Sept 10 – Glasgow to Bankend
The wait to clear customs hasn’t changed. It still takes forever. And that’s because of the queue to talk to a person. Through there and on to the car rental desk. Another long wait but that was the paperwork. Pre-pay for the tank of fuel because it’s cheaper, roadside assistance, etc. Our little car wasn’t quite so little. We took possession of a Vauxhall Insignia, 6-speed turbo diesel. We headed off to the ASDA store in The Phoenix Retail Park for at least one bottle of distilled/demineralized water for hubby’s CPAP machine.
When in the UK and driving on the ‘wrong’ side of the road, whilst sitting on the ‘wrong’ side of the car, and shifting gears with the ‘wrong’ hand, I am the designated driver. So no drinkies for me if we have to drive to a place for a meal. Besides, my husband hates driving over there. Did it once and that was enough.
I had brought my unlocked Samsung phone with me so I picked up a pay as you go SIM card. Figured, I could use it if we needed a second phone (purchased a plan through Rogers for hubby’s BlackBerry before we left home). After last year’s paying £10 for a SIM card that wouldn’t work, I wasn’t going to spend that much again. So this time I opted for ASDA’s own SIM card which only set me back 50p.
When we were over in 2000 we had seen Dunure Castle from the main A77 road. I had pretty much forgotten about it until seeing one of the BBC Scotland photo galleries in the weeks leading up to the trip. So, we put the location into Satnav Sally and off we went.
Dunure Castle is free but you have to pay to park in their car park because it’s all part of a larger complex with playing fields, playground equipment and public toilets. It cost us £2.50 to be able to wander in the remains of the castle and use the toilets before moving on.
Here’s our pretty blue car, that I named Iain. He’s the same size as a Buick Regal, which is bigger than my Chevy Cobalt that I drive every day.
Despite the beautiful blue sky, the wind blowing in off the water made it cool. Not quite jacket weather but I had a long-sleeved, black (soak in the sun’s rays) top on and even with that, I felt the chill a few times.
Not quite the way we drove from Dunure Castle but you get the idea. We went across the A719, the B7023, B741, A713, A712 to meet up with the A75 near Crocketford. Got my fix of narrow roads with passing places the first day. Add some cattle grids and narrow gates and it made for quite the adventure.

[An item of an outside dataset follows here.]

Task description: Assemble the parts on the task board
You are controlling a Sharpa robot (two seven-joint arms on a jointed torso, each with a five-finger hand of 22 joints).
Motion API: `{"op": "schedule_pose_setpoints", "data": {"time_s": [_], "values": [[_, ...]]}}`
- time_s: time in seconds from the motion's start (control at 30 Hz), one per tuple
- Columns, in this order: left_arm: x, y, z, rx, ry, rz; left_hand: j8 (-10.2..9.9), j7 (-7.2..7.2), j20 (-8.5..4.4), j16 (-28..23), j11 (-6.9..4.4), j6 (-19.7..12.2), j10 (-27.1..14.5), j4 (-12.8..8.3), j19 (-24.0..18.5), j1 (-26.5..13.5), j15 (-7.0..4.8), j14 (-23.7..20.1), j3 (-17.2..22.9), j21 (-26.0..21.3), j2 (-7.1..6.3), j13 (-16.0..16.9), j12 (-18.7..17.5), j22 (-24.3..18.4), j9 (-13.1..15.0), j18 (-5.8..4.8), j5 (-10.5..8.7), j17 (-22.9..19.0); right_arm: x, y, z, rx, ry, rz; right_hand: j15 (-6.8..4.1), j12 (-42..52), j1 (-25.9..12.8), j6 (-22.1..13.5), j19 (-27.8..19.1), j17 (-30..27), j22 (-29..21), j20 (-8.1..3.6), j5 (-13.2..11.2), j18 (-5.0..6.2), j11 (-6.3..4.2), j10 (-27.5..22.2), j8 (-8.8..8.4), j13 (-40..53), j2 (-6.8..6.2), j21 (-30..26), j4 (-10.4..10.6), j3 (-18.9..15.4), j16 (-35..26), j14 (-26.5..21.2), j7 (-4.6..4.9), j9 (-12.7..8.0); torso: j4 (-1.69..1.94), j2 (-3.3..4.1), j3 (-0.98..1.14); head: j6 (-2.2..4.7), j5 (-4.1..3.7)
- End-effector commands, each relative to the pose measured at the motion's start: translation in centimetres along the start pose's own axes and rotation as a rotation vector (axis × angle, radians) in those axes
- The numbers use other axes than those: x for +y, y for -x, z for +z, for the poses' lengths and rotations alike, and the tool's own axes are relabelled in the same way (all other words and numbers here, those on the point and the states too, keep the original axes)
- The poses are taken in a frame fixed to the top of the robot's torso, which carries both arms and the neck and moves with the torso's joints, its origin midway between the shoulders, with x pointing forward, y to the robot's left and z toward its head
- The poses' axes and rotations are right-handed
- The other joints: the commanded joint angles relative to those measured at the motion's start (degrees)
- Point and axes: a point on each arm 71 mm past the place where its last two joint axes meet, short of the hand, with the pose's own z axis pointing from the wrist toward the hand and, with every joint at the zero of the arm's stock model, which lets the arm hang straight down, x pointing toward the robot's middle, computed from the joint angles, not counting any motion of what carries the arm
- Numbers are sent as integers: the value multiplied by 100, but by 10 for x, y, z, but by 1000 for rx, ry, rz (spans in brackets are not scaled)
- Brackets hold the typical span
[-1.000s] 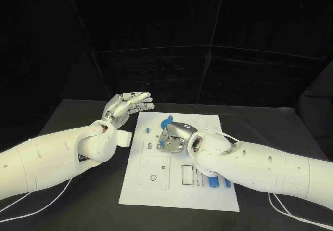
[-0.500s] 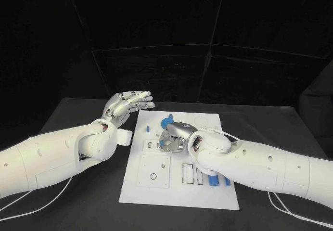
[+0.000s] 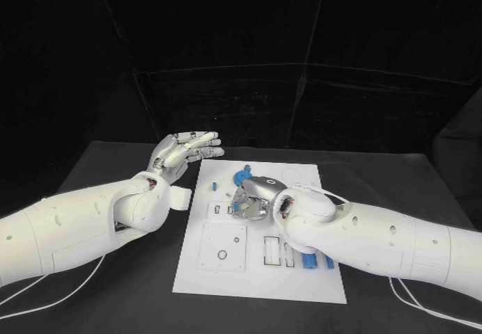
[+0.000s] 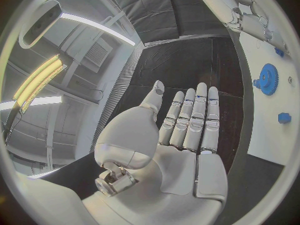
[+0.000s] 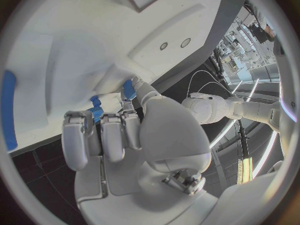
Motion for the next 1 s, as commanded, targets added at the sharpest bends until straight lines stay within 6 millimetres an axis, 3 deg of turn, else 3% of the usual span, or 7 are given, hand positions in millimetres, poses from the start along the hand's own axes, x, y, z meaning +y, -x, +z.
{"op": "schedule_pose_setpoints", "data": {"time_s": [0.03, 0.73, 1.0], "values": [[-1, -2, 1, 15, -7, -13, -20, 70, 28, -36, 11, 4, 12, -32, 30, 9, 0, 22, -12, -39, 7, -2, -32, -5, -3, 37, -2, 2, -6, -4, -1, 21, -35, -17, 37, -32, -70, -40, 439, 720, 1304, 34, 24, -31, 43, 240, -38, 891, 3, -32, -8, 52, -19, 420, 24, -10, -5, 2, -2, 3, -7], [-1, -2, 1, 16, -3, -14, -20, 70, 28, -36, 11, 4, 12, -32, 30, 9, 0, 22, -12, -39, 7, -2, -32, -5, -3, 37, -2, 2, -6, -4, -1, 26, -34, -28, 150, -323, -272, -483, 374, 639, 1226, 135, 30, -11, 178, 85, -280, 691, -289, -73, -24, 56, -64, 401, 182, -49, 1, 0, -4, -16, -16], [-1, -2, 1, 15, -1, -13, -22, 70, 28, -40, 11, 4, 12, -40, 33, 16, 0, 24, -12, -40, 5, -2, -35, -7, -2, 37, -2, 2, -5, -4, -1, 22, -36, -26, 173, -362, -363, -579, 369, 631, 1220, 163, 73, -9, 200, 65, -313, 661, -395, -77, 1, -10, -70, 399, 200, -40, 0, -2, -3, -25, -8]]}}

I mentioned earlier our ‘first’ rental car… well, there was a reason for that. Whilst driving across the aforementioned series of roads, we had a flat tyre. Meeting a car on a narrower road and getting over to make room for both of us to pass, some mud sucked me off the edge and into a cleverly disguised pothole. And pothole is being kind. It was a bloody crater! It made for a bump but didn’t give it much thought at the time.
A bit further along the road, the tyre pressure indicator light came on. I pulled off the road but we couldn’t see anything amiss. At least now we were on the main A75. I limped into a lay-by, thanking our lucky stars that we decided to add the roadside assistance package (fix your car or bring you a new one) to our rental package.
I made the first of many phone calls at 3:00 pm. We were still stuck on the side of the road waiting at 6:00 pm! Eventually, the guy came and put the spare tyre on. They wouldn’t authorize us to do that (my husband is a recently retired mechanic) because we could jack the car up in the wrong place, damage the car, it could fall off the jack… yadda, yadda, yadda. They farted around long enough that the tyre company the rental and roadside assistance people use had closed for the day.
Two of the many phone calls were to the B&B where we were staying. The first call, I left a message on the answering machine explaining the situation. Then when 6:00 came and we were still sat there, I called back and spoke to them. At least we had one less worry… our room would be waiting for us no matter the hour we arrived.
See Shawhead on the map above? That’s how close to Dumfries we were. We sat there for 3 hours while the guy sent out to find us and get us mobile again looked for us on the other side of Dumfries!
He assured us that a tyre fitter would be at our B&B before noon to finish the job. He took down the address of where we were staying, and sent us off on our not-so-merry way.
After checking in at Hutton Lodge, getting the same room as we had last year, and our membership material from Historic Scotland waiting for us, we drove over to the Nith Hotel in Glencaple for a late supper. By then, I could have used a stiff drink but since I was driving (and limping around with a wounded car), I couldn’t.
After leaving the restaurant, while turning the car around on one of the narrow streets, I set off someone’s car alarm. I didn’t touch the car but there wasn’t any more than an inch of space on either side of the wing mirrors between the cars parked on both sides of this wee lane.
Not the nicest way to start a trip but with any luck, everything will get fixed in the morning.